## Task to complete
Your answer must contain each line of the data, copied exactly.

## Provided material
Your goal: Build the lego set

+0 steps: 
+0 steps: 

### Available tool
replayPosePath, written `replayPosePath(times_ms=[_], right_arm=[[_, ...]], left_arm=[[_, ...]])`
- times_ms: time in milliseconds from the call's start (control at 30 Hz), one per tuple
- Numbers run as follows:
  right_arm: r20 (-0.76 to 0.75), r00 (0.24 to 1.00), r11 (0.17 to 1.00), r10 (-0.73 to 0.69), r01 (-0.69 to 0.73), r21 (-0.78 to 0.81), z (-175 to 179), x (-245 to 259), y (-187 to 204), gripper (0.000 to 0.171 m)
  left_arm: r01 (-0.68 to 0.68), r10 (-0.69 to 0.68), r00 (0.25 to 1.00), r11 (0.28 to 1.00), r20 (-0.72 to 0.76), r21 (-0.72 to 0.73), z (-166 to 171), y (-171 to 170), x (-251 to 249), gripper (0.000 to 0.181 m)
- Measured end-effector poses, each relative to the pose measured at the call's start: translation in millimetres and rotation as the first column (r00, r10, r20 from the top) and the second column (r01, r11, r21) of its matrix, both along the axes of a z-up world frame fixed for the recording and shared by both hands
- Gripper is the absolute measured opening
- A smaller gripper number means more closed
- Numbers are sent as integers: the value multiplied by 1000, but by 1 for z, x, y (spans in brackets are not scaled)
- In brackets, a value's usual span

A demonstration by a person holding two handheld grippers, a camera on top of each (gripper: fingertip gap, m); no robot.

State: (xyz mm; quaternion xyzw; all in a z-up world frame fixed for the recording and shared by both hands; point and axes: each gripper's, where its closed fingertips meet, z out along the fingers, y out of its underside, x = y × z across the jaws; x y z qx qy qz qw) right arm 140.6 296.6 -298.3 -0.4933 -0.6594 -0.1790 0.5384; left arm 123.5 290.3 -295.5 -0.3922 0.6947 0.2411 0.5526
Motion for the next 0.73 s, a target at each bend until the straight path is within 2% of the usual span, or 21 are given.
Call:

## Response to the task
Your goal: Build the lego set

+0 steps: 
+0 steps: 

### Available tool
replayPosePath, written `replayPosePath(times_ms=[_], right_arm=[[_, ...]], left_arm=[[_, ...]])`
- times_ms: time in milliseconds from the call's start (control at 30 Hz), one per tuple
- Numbers run as follows:
  right_arm: r20 (-0.76 to 0.75), r00 (0.24 to 1.00), r11 (0.17 to 1.00), r10 (-0.73 to 0.69), r01 (-0.69 to 0.73), r21 (-0.78 to 0.81), z (-175 to 179), x (-245 to 259), y (-187 to 204), gripper (0.000 to 0.171 m)
  left_arm: r01 (-0.68 to 0.68), r10 (-0.69 to 0.68), r00 (0.25 to 1.00), r11 (0.28 to 1.00), r20 (-0.72 to 0.76), r21 (-0.72 to 0.73), z (-166 to 171), y (-171 to 170), x (-251 to 249), gripper (0.000 to 0.181 m)
- Measured end-effector poses, each relative to the pose measured at the call's start: translation in millimetres and rotation as the first column (r00, r10, r20 from the top) and the second column (r01, r11, r21) of its matrix, both along the axes of a z-up world frame fixed for the recording and shared by both hands
- Gripper is the absolute measured opening
- A smaller gripper number means more closed
- Numbers are sent as integers: the value multiplied by 1000, but by 1 for z, x, y (spans in brackets are not scaled)
- In brackets, a value's usual span

A demonstration by a person holding two handheld grippers, a camera on top of each (gripper: fingertip gap, m); no robot.

State: (xyz mm; quaternion xyzw; all in a z-up world frame fixed for the recording and shared by both hands; point and axes: each gripper's, where its closed fingertips meet, z out along the fingers, y out of its underside, x = y × z across the jaws; x y z qx qy qz qw) right arm 140.6 296.6 -298.3 -0.4933 -0.6594 -0.1790 0.5384; left arm 123.5 290.3 -295.5 -0.3922 0.6947 0.2411 0.5526
Motion for the next 0.73 s, a target at each bend until the straight path is within 2% of the usual span, or 21 are given.
Call:

This answer is complete as it stands.